TEMPO Interaktif, Jakarta: Susanne Linke, koreografer kenamaan Jerman, bermain-main dengan bak mandi. Sebuah nomor solo yang pendek, kuat, dan membekas.
Susanne Linke tampil seorang diri pada Sabtu malam lalu di Gedung Kesenian Jakarta. Salah satu ikon tari kontemporer Jerman itu menampilkan sebuah tari tunggal yang menyajikan pergumulannya dengan sebuah bak mandi. Usianya tak lagi muda. Ia berumur 55 tahun. Raut mukanya tampak mulai keriput.
Perempuan jangkung itu mulanya beranjak dari toilet melangkah ke arah bathtub. Handuk kecil oranye yang ditentengnya jatuh. Musik Erik Satie, Gymnopedie, muncul. Selanjutnya, ia seolah tak menyisakan napas penonton.
Ia mengitari bathtub itu. Membersihkan, mengelap pinggir bak. Ia tiba-tiba seperti tersungkur dan duduk menyandar di badan bak. Kakinya diangkat ke atas, diayun-ayunkan. Yang muncul bukan erotisme, melainkan sebuah femininitas yang membaurkan nuansa kerapuhan dan rasa takut.
Linke selanjutnya mengeksplorasi bathtub itu. Interaksi badannya dengan bak menghasilkan visualisasi yang pas dan indah. Pertunjukan ini hanya 15 menit, tapi padat dan membekas. Tidak ada gerak Linke yang berlebihan atau tak perlu. Semuanya serupa komposisi lukisan. Lihatlah bagaimana Linke menduduki ujung bak, membuat bak mendadak terangkat miring ke atas. Ini sebuah pelajaran bagi koreografer kita.
Materi bathtub beberapa kali digunakan dalam pertunjukan penari kita, bahkan ada yang diisi air.
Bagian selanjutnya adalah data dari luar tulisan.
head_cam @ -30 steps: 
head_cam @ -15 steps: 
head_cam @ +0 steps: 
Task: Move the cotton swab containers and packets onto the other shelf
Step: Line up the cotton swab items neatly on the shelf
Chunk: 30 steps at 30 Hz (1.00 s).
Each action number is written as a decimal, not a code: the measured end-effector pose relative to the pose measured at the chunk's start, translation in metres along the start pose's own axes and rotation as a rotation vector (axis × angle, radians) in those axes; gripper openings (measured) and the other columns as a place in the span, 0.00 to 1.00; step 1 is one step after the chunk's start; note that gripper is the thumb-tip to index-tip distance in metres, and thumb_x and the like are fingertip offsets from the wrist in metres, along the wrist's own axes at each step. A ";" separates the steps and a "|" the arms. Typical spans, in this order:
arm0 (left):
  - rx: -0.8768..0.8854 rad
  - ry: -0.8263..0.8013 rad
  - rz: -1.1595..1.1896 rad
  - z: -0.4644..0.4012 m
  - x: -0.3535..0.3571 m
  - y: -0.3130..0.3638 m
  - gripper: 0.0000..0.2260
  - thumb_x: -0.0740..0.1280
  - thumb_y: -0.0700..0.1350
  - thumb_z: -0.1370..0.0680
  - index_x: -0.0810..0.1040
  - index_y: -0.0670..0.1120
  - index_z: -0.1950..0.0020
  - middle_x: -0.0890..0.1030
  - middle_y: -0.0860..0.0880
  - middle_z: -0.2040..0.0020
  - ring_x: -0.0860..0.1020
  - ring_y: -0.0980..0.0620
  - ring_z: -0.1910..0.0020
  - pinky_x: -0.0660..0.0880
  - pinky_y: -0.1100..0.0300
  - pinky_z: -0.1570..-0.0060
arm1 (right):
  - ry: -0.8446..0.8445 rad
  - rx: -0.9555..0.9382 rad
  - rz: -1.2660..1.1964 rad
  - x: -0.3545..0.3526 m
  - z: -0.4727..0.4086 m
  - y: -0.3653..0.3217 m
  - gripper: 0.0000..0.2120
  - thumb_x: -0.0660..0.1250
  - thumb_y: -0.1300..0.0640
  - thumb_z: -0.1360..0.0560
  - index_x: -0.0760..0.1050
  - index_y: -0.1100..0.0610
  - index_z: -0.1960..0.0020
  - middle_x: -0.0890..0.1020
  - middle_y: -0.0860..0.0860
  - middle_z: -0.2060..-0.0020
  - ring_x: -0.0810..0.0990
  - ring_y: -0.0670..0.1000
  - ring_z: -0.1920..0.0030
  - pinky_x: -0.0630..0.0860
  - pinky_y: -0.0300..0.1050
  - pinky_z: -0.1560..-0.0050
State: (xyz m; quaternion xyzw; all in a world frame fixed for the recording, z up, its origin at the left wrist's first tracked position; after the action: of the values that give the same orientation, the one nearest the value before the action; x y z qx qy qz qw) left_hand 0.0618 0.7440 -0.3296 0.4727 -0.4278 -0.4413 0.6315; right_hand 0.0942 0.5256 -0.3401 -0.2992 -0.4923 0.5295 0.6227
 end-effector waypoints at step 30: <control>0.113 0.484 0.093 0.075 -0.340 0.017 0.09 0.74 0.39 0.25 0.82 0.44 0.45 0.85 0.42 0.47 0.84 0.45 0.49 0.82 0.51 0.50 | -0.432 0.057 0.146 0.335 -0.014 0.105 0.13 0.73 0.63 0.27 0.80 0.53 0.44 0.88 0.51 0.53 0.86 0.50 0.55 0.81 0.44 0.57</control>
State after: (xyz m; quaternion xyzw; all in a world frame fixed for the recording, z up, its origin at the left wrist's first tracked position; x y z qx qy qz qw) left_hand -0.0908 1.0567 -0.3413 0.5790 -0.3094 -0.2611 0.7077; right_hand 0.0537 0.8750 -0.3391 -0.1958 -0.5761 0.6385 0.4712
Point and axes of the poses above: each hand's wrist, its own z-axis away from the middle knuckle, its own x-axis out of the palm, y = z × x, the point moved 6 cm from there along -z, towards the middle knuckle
Namun, interaksi penari dengan bathtub terlalu improvisatoris, terkadang mencari-cari, sedangkan Linke tampak penuh dengan perhitungan-perhitungan. Kualitas geraknya sangat terjaga.
"Susanne Linke sangat tahu bagian anatomi tubuh," kata Andara F. Moeis, penari dari Institut Kesenian Jakarta, yang bersama penari-penari solo Boby Ari Setiawan, Fitri Setyaningsih, dan lain-lain, mengikuti workshop Susanne Linke selama tiga hari di Goethe.
Menurut penari yang akrab dipanggil Anggi ini, Linke mengajarkan dalam tubuh manusia ada empat mata. Di bawah perut, punggung, kening, dan ubun-ubun. "Linke menekankan energi dari belakang penting sekali," kata Anggi.
Tak mengherankan bila kita lihat pertunjukan Linke komposisinya seperti tiga dimensi. Ketika ia membelakangi penonton, menyampingi penonton saat mencelupkan kaki ke bathtub, atau memasukkan badan ke bathtub, atau ketika ia memutari bathtub, semua enak secara visual.
Terakhir, bak mandi itu seperti terangkat. Sisi dalamnya tegak menghadap ke depan, menghadap penonton. Susanne Linke lalu meringkuk di dalamnya dan penonton melihat visualisasi seperti sosok bayi dalam kandungan.
Im Bade Wanne (Bath Tubbing) itu adalah karya lama Linke. Komposisi itu diciptakan pada 1980, saat ia masih berumur 36 tahun.
Selanjutnya, malam itu disuguhkan karyanya yang berjudul Flut (banjir), ditarikan solo oleh Urs Dietrich selama 18 menit. Dietrich mengeksplorasi gulungan kain. Gulungan kain itu tiba-tiba terhampar, bagai air yang meruah. Bagian menarik adalah saat Dietrich menatap kain itu ditarik kembali ke dalam, lenyap, seolah air menyusut.
Wandlung (Transfigurasi) lalu ditarikan tunggal oleh Mareike Franz. Sorot hijau pudar yang lembut menyinari tubuh Mareike. Mareike menari hanya mengikuti garis lurus cahaya yang menyorot dari samping kiri ke kanan panggung. Musik rekaman Gabriel Faure mengisi tidak sedari awal, tetapi tiba-tiba berbunyi di tengah pertunjukan dan langsung membuat tari mendapat kekuatan.
Susanne Linke kembali tampil tunggal dalam karya berjudul Kaikou Yin. Ia menari selama 11 menit, tanpa obyek apa-apa. Ia mengesot di lantai dan merayap seolah makhluk melata. Namun, dibanding nomor pertamanya, karya ini terasa kurang menggigit.
Karya 15 menit tentang bathtub itu memang demikian membekas.